◆ WHAT THE EXERCISE ASKS
Take every entry below and copy it out word for word.

- - - -

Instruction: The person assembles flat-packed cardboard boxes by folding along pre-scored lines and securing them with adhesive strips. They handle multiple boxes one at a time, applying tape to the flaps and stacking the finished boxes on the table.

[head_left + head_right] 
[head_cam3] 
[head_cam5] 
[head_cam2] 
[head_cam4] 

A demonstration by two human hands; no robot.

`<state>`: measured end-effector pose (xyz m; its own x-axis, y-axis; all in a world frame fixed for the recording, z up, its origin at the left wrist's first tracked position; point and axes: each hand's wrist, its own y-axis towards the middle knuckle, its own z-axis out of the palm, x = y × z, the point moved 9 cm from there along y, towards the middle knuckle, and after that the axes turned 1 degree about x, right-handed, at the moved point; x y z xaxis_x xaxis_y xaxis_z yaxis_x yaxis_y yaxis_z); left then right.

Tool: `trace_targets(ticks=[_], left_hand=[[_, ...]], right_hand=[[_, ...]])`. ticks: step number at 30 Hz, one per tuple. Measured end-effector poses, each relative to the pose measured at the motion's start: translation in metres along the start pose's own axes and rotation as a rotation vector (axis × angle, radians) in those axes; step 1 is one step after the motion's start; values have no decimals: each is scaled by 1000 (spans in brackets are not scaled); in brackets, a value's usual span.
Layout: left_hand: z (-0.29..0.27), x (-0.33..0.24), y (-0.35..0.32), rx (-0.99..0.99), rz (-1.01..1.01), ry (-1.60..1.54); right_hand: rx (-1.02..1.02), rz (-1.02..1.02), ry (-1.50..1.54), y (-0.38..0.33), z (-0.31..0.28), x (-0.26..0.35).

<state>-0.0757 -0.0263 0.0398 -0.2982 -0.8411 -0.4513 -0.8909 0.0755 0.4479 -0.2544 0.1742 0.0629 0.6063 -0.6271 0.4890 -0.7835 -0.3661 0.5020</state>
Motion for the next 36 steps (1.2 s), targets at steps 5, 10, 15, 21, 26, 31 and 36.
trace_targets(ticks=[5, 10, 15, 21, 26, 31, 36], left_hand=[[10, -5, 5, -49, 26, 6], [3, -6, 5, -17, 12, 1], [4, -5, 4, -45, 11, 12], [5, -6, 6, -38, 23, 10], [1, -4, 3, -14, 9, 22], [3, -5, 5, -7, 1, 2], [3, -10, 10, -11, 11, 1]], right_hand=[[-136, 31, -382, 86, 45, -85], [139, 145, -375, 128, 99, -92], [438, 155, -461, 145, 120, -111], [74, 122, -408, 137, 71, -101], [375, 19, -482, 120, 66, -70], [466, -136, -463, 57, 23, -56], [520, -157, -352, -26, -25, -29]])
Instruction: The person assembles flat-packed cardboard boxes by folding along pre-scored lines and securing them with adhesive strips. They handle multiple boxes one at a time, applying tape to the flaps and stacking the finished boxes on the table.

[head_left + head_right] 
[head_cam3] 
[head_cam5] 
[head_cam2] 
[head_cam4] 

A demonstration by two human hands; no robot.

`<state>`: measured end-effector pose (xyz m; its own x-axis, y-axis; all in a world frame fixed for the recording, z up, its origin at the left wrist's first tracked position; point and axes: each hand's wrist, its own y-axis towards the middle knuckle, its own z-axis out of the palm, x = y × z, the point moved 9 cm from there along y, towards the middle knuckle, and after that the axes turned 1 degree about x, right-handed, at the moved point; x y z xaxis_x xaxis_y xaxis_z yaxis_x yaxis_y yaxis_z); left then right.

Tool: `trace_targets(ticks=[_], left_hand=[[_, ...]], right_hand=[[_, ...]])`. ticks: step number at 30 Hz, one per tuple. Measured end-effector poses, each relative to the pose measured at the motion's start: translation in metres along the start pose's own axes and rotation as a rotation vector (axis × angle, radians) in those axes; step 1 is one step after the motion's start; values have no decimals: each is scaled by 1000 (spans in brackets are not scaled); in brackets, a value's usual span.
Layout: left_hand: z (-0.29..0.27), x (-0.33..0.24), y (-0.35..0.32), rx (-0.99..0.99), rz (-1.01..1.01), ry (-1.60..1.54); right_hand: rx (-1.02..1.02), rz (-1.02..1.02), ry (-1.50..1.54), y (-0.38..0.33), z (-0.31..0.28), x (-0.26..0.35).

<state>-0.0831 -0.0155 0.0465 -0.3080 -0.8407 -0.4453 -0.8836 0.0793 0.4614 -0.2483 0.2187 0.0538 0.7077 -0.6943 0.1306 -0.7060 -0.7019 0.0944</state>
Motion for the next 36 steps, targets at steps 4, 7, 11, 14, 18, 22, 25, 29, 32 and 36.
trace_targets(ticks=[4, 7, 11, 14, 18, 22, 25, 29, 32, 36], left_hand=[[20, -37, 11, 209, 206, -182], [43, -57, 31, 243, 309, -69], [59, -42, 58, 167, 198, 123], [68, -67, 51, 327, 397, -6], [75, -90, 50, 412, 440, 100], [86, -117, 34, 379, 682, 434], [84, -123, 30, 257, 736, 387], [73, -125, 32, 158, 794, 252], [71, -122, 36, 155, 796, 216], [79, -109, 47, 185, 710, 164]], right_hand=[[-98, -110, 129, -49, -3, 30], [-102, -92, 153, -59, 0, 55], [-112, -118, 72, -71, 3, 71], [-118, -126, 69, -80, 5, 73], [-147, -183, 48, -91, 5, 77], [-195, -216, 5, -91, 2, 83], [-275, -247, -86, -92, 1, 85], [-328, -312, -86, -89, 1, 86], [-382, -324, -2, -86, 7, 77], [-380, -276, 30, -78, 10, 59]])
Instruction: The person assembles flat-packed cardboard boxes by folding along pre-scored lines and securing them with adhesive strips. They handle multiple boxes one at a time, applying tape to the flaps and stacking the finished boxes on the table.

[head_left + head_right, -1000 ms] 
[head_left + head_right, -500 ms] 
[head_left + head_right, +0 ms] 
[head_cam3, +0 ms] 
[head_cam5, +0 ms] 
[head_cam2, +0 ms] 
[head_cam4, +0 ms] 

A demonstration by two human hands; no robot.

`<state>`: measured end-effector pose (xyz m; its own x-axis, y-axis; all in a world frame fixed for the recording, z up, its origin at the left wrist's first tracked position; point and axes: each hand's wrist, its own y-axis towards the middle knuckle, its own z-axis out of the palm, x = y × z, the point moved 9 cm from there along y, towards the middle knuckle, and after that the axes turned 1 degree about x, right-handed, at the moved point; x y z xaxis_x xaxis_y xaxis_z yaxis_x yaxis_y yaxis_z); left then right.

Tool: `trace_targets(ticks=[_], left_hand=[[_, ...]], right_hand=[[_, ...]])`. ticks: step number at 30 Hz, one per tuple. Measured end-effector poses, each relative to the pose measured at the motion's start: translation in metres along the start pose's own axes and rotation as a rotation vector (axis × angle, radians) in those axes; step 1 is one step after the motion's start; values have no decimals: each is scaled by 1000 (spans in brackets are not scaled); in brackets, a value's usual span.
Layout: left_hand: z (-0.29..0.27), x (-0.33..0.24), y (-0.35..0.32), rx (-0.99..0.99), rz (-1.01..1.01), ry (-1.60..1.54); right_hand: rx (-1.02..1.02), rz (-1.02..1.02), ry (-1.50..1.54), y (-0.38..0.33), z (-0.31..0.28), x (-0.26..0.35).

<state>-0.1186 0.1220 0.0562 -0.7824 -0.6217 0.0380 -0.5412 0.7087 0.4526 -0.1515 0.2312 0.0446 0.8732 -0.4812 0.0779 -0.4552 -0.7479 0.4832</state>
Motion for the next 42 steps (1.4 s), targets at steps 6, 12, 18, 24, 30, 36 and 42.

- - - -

◆ YOUR SOLUTION
Instruction: The person assembles flat-packed cardboard boxes by folding along pre-scored lines and securing them with adhesive strips. They handle multiple boxes one at a time, applying tape to the flaps and stacking the finished boxes on the table.

[head_left + head_right] 
[head_cam3] 
[head_cam5] 
[head_cam2] 
[head_cam4] 

A demonstration by two human hands; no robot.

`<state>`: measured end-effector pose (xyz m; its own x-axis, y-axis; all in a world frame fixed for the recording, z up, its origin at the left wrist's first tracked position; point and axes: each hand's wrist, its own y-axis towards the middle knuckle, its own z-axis out of the palm, x = y × z, the point moved 9 cm from there along y, towards the middle knuckle, and after that the axes turned 1 degree about x, right-handed, at the moved point; x y z xaxis_x xaxis_y xaxis_z yaxis_x yaxis_y yaxis_z); left then right.

Tool: `trace_targets(ticks=[_], left_hand=[[_, ...]], right_hand=[[_, ...]])`. ticks: step number at 30 Hz, one per tuple. Measured end-effector poses, each relative to the pose measured at the motion's start: translation in metres along the start pose's own axes and rotation as a rotation vector (axis × angle, radians) in those axes; step 1 is one step after the motion's start; values have no decimals: each is scaled by 1000 (spans in brackets are not scaled); in brackets, a value's usual span.
Layout: left_hand: z (-0.29..0.27), x (-0.33..0.24), y (-0.35..0.32), rx (-0.99..0.99), rz (-1.01..1.01), ry (-1.60..1.54); right_hand: rx (-1.02..1.02), rz (-1.02..1.02), ry (-1.50..1.54), y (-0.38..0.33), z (-0.31..0.28), x (-0.26..0.35).

<state>-0.0757 -0.0263 0.0398 -0.2982 -0.8411 -0.4513 -0.8909 0.0755 0.4479 -0.2544 0.1742 0.0629 0.6063 -0.6271 0.4890 -0.7835 -0.3661 0.5020</state>
Motion for the next 36 steps (1.2 s), targets at steps 5, 10, 15, 21, 26, 31 and 36.
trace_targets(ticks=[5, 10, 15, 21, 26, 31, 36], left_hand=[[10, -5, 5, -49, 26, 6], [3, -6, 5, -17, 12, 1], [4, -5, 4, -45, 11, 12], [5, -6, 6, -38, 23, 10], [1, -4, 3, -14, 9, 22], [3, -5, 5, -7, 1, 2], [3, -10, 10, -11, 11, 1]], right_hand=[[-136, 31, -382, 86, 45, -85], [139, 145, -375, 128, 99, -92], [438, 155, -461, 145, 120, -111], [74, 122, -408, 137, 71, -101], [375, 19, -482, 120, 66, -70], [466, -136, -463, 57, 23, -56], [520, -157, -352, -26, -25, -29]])
Instruction: The person assembles flat-packed cardboard boxes by folding along pre-scored lines and securing them with adhesive strips. They handle multiple boxes one at a time, applying tape to the flaps and stacking the finished boxes on the table.

[head_left + head_right] 
[head_cam3] 
[head_cam5] 
[head_cam2] 
[head_cam4] 

A demonstration by two human hands; no robot.

`<state>`: measured end-effector pose (xyz m; its own x-axis, y-axis; all in a world frame fixed for the recording, z up, its origin at the left wrist's first tracked position; point and axes: each hand's wrist, its own y-axis towards the middle knuckle, its own z-axis out of the palm, x = y × z, the point moved 9 cm from there along y, towards the middle knuckle, and after that the axes turned 1 degree about x, right-handed, at the moved point; x y z xaxis_x xaxis_y xaxis_z yaxis_x yaxis_y yaxis_z); left then right.

Tool: `trace_targets(ticks=[_], left_hand=[[_, ...]], right_hand=[[_, ...]])`. ticks: step number at 30 Hz, one per tuple. Measured end-effector poses, each relative to the pose measured at the motion's start: translation in metres along the start pose's own axes and rotation as a rotation vector (axis × angle, radians) in those axes; step 1 is one step after the motion's start; values have no decimals: each is scaled by 1000 (spans in brackets are not scaled); in brackets, a value's usual span.
Layout: left_hand: z (-0.29..0.27), x (-0.33..0.24), y (-0.35..0.32), rx (-0.99..0.99), rz (-1.01..1.01), ry (-1.60..1.54); right_hand: rx (-1.02..1.02), rz (-1.02..1.02), ry (-1.50..1.54), y (-0.38..0.33), z (-0.31..0.28), x (-0.26..0.35).

<state>-0.0831 -0.0155 0.0465 -0.3080 -0.8407 -0.4453 -0.8836 0.0793 0.4614 -0.2483 0.2187 0.0538 0.7077 -0.6943 0.1306 -0.7060 -0.7019 0.0944</state>
Motion for the next 36 steps, targets at steps 4, 7, 11, 14, 18, 22, 25, 29, 32 and 36.
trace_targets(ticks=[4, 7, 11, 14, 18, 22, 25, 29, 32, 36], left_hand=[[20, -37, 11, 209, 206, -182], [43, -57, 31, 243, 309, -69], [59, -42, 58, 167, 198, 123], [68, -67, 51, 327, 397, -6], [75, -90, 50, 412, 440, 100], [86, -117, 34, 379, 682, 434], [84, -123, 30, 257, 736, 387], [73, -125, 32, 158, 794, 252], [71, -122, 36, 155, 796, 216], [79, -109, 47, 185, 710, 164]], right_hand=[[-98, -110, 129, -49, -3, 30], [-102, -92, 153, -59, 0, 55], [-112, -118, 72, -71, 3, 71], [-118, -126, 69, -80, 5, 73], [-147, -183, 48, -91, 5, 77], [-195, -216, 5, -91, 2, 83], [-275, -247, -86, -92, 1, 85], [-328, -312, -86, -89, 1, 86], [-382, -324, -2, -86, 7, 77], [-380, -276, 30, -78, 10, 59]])
Instruction: The person assembles flat-packed cardboard boxes by folding along pre-scored lines and securing them with adhesive strips. They handle multiple boxes one at a time, applying tape to the flaps and stacking the finished boxes on the table.

[head_left + head_right, -1000 ms] 
[head_left + head_right, -500 ms] 
[head_left + head_right, +0 ms] 
[head_cam3, +0 ms] 
[head_cam5, +0 ms] 
[head_cam2, +0 ms] 
[head_cam4, +0 ms] 

A demonstration by two human hands; no robot.

`<state>`: measured end-effector pose (xyz m; its own x-axis, y-axis; all in a world frame fixed for the recording, z up, its origin at the left wrist's first tracked position; point and axes: each hand's wrist, its own y-axis towards the middle knuckle, its own z-axis out of the palm, x = y × z, the point moved 9 cm from there along y, towards the middle knuckle, and after that the axes turned 1 degree about x, right-handed, at the moved point; x y z xaxis_x xaxis_y xaxis_z yaxis_x yaxis_y yaxis_z); left then right.

Tool: `trace_targets(ticks=[_], left_hand=[[_, ...]], right_hand=[[_, ...]])`. ticks: step number at 30 Hz, one per tuple. Measured end-effector poses, each relative to the pose measured at the motion's start: translation in metres along the start pose's own axes and rotation as a rotation vector (axis × angle, radians) in those axes; step 1 is one step after the motion's start; values have no decimals: each is scaled by 1000 (spans in brackets are not scaled); in brackets, a value's usual span.
Layout: left_hand: z (-0.29..0.27), x (-0.33..0.24), y (-0.35..0.32), rx (-0.99..0.99), rz (-1.01..1.01), ry (-1.60..1.54); right_hand: rx (-1.02..1.02), rz (-1.02..1.02), ry (-1.50..1.54), y (-0.38..0.33), z (-0.31..0.28), x (-0.26..0.35).

<state>-0.1186 0.1220 0.0562 -0.7824 -0.6217 0.0380 -0.5412 0.7087 0.4526 -0.1515 0.2312 0.0446 0.8732 -0.4812 0.0779 -0.4552 -0.7479 0.4832</state>
Motion for the next 42 steps (1.4 s), targets at steps 6, 12, 18, 24, 30, 36 and 42.

This is the complete output for the exercise.